The first time I came to Mexico City, I was surprised to learn there was a subway system. Actually, the subway system is easily the fastest way to get around this endless city and my friend who commutes to New York City every day gave it higher marks than the Big Apple´s famous subway. A big plus is it only costs 2 pesos (22 cents) to ride. I take the “limosina naranja,” as my friend calls it, to and from work two days a week. In the neighborhoods at the heart of the city, the subway is firmly underground – a full two long flights of stairs at the nearby station Polanco. At the edges of the city, however, it pops out of the ground, soaring above the graffitied walls and apartment high rises that stretch as far as the eye can see. Even from a viewpoint, Mexico City seems to have no end.
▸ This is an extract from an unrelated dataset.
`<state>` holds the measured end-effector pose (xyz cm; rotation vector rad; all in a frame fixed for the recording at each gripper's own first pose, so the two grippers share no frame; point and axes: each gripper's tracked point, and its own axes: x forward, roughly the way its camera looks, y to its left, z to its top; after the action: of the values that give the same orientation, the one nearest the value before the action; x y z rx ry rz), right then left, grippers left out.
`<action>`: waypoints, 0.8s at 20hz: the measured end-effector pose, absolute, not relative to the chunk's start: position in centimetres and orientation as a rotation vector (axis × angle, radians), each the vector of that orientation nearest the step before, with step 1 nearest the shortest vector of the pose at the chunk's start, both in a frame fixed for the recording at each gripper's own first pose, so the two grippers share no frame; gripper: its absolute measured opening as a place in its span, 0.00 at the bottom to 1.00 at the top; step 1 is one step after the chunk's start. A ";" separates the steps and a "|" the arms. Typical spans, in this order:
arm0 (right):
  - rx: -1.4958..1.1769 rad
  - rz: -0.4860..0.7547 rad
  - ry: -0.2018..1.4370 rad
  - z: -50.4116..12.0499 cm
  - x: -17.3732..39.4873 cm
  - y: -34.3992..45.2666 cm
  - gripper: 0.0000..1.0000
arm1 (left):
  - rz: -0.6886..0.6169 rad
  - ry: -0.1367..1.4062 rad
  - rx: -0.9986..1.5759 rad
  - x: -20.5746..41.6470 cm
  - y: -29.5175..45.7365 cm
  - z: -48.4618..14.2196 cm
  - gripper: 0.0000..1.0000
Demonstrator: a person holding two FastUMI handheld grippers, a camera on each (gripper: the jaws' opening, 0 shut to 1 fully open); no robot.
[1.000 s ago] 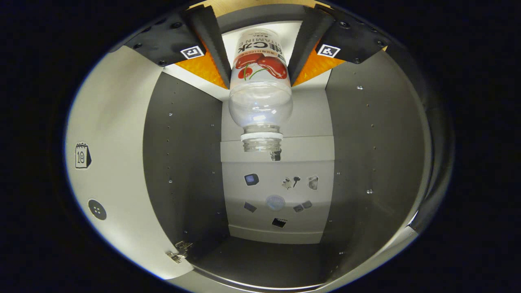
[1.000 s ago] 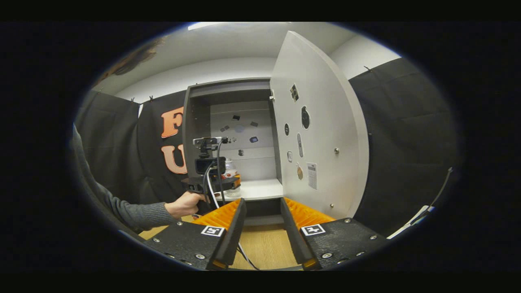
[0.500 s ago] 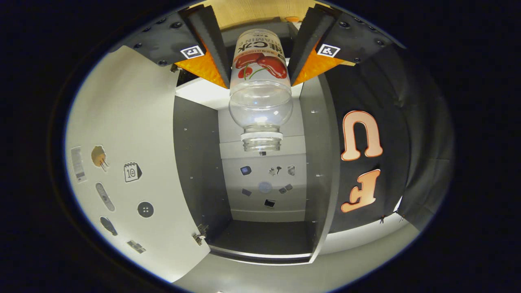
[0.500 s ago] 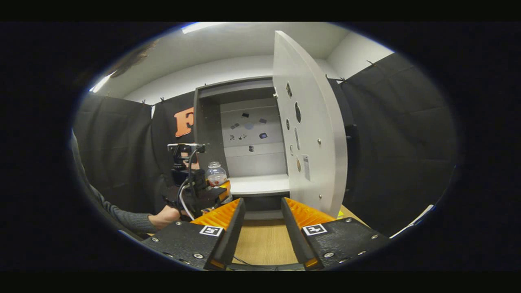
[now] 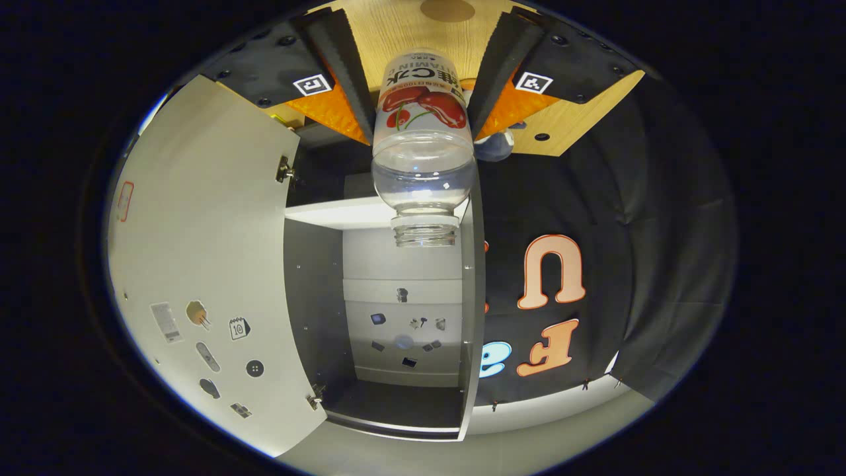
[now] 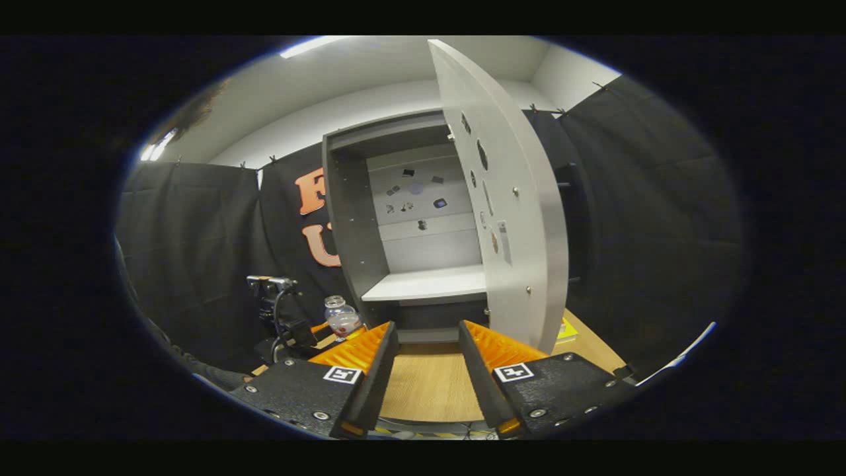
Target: Open the cabinet door with the right hand, grasp the bottle in the cabinet with the left hand and place it on the coaster, then close the cabinet door with the right hand.
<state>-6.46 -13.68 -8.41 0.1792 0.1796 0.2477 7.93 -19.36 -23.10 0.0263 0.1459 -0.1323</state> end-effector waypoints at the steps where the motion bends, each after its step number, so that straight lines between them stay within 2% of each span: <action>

I leave my house at 7:30 a.m., joining the throngs of bustling professionals, street vendors hawking yogurt, gelatin and steaming coffee, and the occasional guitar player. I walk the tree-lined streets of Polanco and descend the gray marble steps into the dim station. When I ride the metro, I truly feel that I live in a city of 20 million. So many feet have padded down these steps that they carry smooth rounded hollows, as though a constant waterfall has dripped its way down over hundreds of years. I step into the flow of people pouring into the station and we line the tracks to wait in the stifling heat of the tunnel. Within minutes, an orange car whooshes up, packed with people. Some push out, some push in, and we’re off again.
A young guy, sometimes really just a boy, unzips his backpack to reveal a speaker and immediately starts blasting us with either ranchera music, the equivalent of America’s twangy country-western, lovesick trovas and boleros, or Spanish versions of American hits ranging from the Beatles to Celine Dion. The burned CDs always cost 10 pesos. Like all the vendors, his pitch is a torrent of familiar words, delivered in a bizarre, high-pitched voice which I’ve learned preserves the vocal chords over a long workday. By the next station, he’s hopped off and another’s hopped on, abruptly changing the soundtrack of our ride.
We pour off the train at Tacubaya, and wind our way to the brown line. The only people talking have cell phones pressed to their ears. Otherwise, there is no noise but the rustling of nylon and polyester and the shuffling of feet. Strains of music wind their way from some other nook or cranny of the station. Parts of the passageways are lined with small booths hawking primarily pizza, donuts and other unhealthy food and “productos naturistas,” just in case you want to pick up a homeopathic remedy for your male-pattern baldness on your morning commute.
One day, the brown line was down so my friend and I had to hop on the lengthier pink line. When we reached Tacubaya, we popped out into a cavern of intricate murals that seemed like a subterranean church. I had never been to this part of the station – I don’t know if I could find my way back again.
I know I’m close to my destination when orange sunlight oozes through the gloom, a sunbeam catching a face here, a purse there as we emerge from the bowels of the metro.